Create the training loader so we can train with minibatches. 

In [None]:
train_dataset = TensorDataset(train_x, train_y)
train_loader = DataLoader(train_dataset, batch_size=32)

test_dataset = TensorDataset(test_x, test_y)
test_loader = DataLoader(test_dataset, batch_size=32)

Then define the model which requires an embedding layer, a permute layer and an RNN. Here we use the GRU.

In [None]:
torch.manual_seed(1111)
model =nn.Sequential(nn.Embedding(len(dictionary),32, padding_idx = dictionary["<pad>"]),
                     Permute(1,0,2),
                     nn.GRU(32,64))


You also need a linear layer that makes predictions based on the output of the GRU. 
For this we create a second model called `pred_ll`.

Why do we need a second model?

This is because all RNNs in PyTorch have more than one output.

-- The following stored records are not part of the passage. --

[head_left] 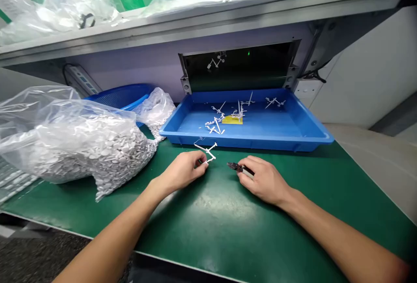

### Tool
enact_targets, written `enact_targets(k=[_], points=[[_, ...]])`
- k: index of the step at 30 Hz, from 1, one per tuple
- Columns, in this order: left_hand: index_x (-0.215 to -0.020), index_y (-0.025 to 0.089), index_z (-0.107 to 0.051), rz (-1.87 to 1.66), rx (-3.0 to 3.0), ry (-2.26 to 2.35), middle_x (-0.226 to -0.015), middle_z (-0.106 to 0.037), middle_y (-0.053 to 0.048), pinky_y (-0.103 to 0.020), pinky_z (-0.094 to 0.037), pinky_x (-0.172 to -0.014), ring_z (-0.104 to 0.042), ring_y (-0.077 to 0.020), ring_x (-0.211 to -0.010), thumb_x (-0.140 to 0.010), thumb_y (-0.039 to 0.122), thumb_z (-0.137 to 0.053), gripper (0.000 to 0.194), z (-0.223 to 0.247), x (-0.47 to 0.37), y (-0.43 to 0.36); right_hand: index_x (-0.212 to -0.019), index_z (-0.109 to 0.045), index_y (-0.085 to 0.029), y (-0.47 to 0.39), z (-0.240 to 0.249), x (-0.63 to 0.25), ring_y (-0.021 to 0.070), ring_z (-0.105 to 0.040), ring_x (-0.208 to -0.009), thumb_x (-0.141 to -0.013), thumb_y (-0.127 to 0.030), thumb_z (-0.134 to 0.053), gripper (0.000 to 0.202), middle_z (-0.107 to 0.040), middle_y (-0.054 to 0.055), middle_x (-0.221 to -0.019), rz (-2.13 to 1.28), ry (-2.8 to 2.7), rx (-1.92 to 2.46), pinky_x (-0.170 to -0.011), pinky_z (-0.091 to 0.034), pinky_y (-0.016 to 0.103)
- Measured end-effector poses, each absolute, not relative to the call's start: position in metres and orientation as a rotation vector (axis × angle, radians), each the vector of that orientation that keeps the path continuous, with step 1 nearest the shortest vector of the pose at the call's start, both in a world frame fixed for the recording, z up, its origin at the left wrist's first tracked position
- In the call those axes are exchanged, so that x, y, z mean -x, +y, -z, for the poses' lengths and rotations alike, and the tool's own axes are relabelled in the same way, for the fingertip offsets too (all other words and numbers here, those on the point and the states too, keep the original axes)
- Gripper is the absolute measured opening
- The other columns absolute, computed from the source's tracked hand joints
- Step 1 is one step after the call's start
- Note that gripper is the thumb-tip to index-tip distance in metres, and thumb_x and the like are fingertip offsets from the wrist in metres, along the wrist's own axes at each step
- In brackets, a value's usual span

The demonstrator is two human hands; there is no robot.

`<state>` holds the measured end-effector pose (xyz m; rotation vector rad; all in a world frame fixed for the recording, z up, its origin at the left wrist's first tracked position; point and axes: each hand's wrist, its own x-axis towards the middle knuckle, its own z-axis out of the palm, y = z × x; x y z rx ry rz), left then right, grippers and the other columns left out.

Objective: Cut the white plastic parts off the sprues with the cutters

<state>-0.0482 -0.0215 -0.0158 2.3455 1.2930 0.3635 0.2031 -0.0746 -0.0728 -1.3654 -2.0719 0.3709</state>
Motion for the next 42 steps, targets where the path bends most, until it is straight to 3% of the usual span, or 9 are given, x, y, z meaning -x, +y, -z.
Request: enact_targets(k=[8,14,29,35,42], points=[[-0.101,0.021,-0.068,-0.761,-2.123,1.157,-0.092,-0.071,-0.002,-0.022,-0.046,-0.075,-0.064,-0.0157,-0.08,-0.09,0.03,-0.056,0.018,0.028,0.018,-0.051,-0.097,-0.063,-0.022,-0.08,0.071,-0.193,0.0192,-0.055,-0.084,-0.083,-0.02,-0.056,0.016,-0.062,0.002,-0.09,-0.247,-2.045,1.446,-0.078,-0.042,0.031],[-0.1,0.021,-0.068,-0.754,-2.219,1.138,-0.087,-0.071,-0.001,-0.022,-0.044,-0.071,-0.063,-0.0141,-0.074,-0.092,0.029,-0.055,0.018,0.03,0.019,-0.052,-0.098,-0.063,-0.022,-0.08,0.071,-0.192,0.0204,-0.054,-0.085,-0.084,-0.019,-0.055,0.016,-0.062,0.003,-0.09,-0.259,-2.075,1.432,-0.078,-0.041,0.032],[-0.108,0.019,-0.067,-0.78,-2.382,0.93,-0.101,-0.072,-0.001,-0.02,-0.046,-0.081,-0.065,-0.0124,-0.088,-0.094,0.023,-0.054,0.02,0.037,0.023,-0.049,-0.093,-0.063,-0.02,-0.081,0.073,-0.194,0.0204,-0.052,-0.083,-0.087,-0.021,-0.053,0.011,-0.06,0.005,-0.088,-0.118,-2.214,1.381,-0.08,-0.04,0.034],[-0.105,0.021,-0.067,-0.834,-2.249,0.984,-0.091,-0.07,0.003,-0.018,-0.045,-0.071,-0.062,-0.0094,-0.076,-0.095,0.025,-0.054,0.017,0.031,0.021,-0.049,-0.102,-0.063,-0.021,-0.084,0.066,-0.194,0.0208,-0.052,-0.086,-0.087,-0.021,-0.054,0.018,-0.061,0.004,-0.092,-0.207,-2.103,1.398,-0.079,-0.04,0.033],[-0.106,0.021,-0.067,-0.848,-2.252,0.982,-0.093,-0.07,0.003,-0.018,-0.044,-0.073,-0.062,-0.0094,-0.079,-0.095,0.024,-0.055,0.017,0.032,0.022,-0.051,-0.103,-0.063,-0.022,-0.083,0.065,-0.194,0.0206,-0.053,-0.088,-0.086,-0.02,-0.054,0.019,-0.062,0.003,-0.095,-0.245,-2.087,1.375,-0.08,-0.041,0.034]])
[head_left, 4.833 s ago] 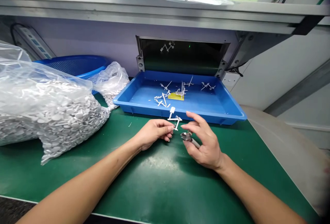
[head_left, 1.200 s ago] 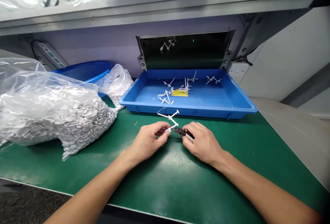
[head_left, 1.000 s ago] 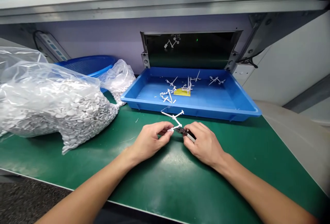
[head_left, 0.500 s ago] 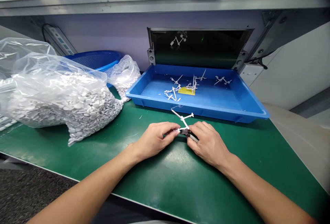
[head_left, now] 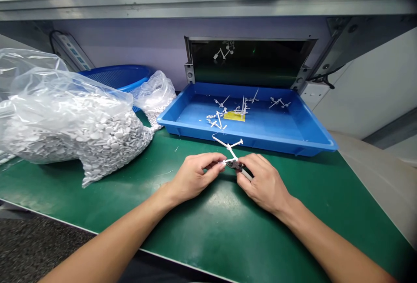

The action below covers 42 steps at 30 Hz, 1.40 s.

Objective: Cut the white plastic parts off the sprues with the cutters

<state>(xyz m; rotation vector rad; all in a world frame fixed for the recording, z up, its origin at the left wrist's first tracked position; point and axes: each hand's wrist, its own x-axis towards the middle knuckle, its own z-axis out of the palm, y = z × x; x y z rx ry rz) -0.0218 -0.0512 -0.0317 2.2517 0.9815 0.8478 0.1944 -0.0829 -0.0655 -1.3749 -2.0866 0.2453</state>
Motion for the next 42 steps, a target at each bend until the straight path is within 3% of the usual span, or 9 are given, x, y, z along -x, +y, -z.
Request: enact_targets(k=[24,32,38,42], points=[[-0.107,0.021,-0.066,-0.872,-2.282,0.959,-0.096,-0.071,0.002,-0.018,-0.046,-0.075,-0.064,-0.0099,-0.082,-0.095,0.024,-0.055,0.017,0.032,0.021,-0.053,-0.103,-0.063,-0.022,-0.082,0.066,-0.194,0.0206,-0.053,-0.088,-0.085,-0.018,-0.054,0.02,-0.062,0.004,-0.095,-0.23,-2.081,1.346,-0.08,-0.041,0.034],[-0.109,0.02,-0.066,-0.863,-2.336,0.927,-0.103,-0.072,-0.001,-0.02,-0.048,-0.082,-0.066,-0.0123,-0.09,-0.095,0.024,-0.054,0.02,0.036,0.022,-0.053,-0.088,-0.063,-0.019,-0.083,0.071,-0.195,0.018,-0.052,-0.077,-0.088,-0.018,-0.049,0.014,-0.058,0.003,-0.079,-0.137,-2.186,1.384,-0.075,-0.04,0.031],[-0.106,0.021,-0.066,-0.469,-2.461,0.871,-0.095,-0.07,-0.002,-0.022,-0.047,-0.076,-0.064,-0.0142,-0.084,-0.096,0.026,-0.05,0.02,0.032,0.029,-0.045,-0.086,-0.063,-0.023,-0.077,0.066,-0.206,0.0142,-0.055,-0.074,-0.082,-0.016,-0.054,0.012,-0.06,-0.001,-0.077,-0.42,-2.282,1.285,-0.069,-0.041,0.025],[-0.103,0.021,-0.067,-0.292,-2.588,0.905,-0.104,-0.063,-0.005,-0.023,-0.046,-0.078,-0.062,-0.0161,-0.088,-0.093,0.025,-0.051,0.019,0.028,0.042,-0.043,-0.093,-0.064,-0.022,-0.074,0.055,-0.215,0.0143,-0.057,-0.076,-0.083,-0.016,-0.055,0.015,-0.062,0.0,-0.083,-0.412,-2.09,1.231,-0.072,-0.044,0.027]])
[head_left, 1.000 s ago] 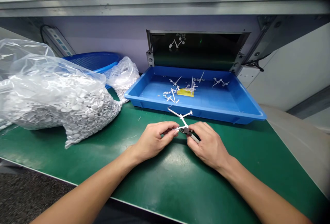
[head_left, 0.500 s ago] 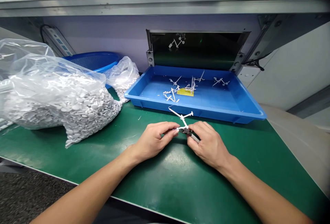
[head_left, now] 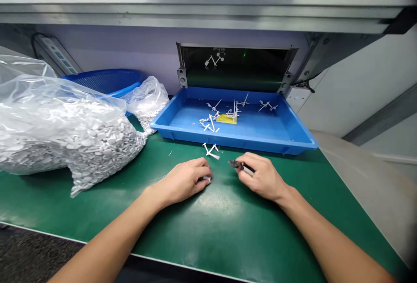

One for all hidden states and one for only the final hidden states. In this case the `nn.Sequential` network does not know which output should be passed from the RNN to the linear layer.

Therefore we need a second model `pred_ll`. Here we use batchnorm and dropout. Make sure that the dimensions of `BatchNorm1d` and `Linear` correspond to the output dimension of the `GRU`.

In [62]:
torch.manual_seed(1111)
pred_ll = nn.Sequential(nn.BatchNorm1d(64),nn.Dropout(0.2),nn.Linear(64,1))

Addtionally, define a loss function and an optimizer. Remember that we have a binary classification.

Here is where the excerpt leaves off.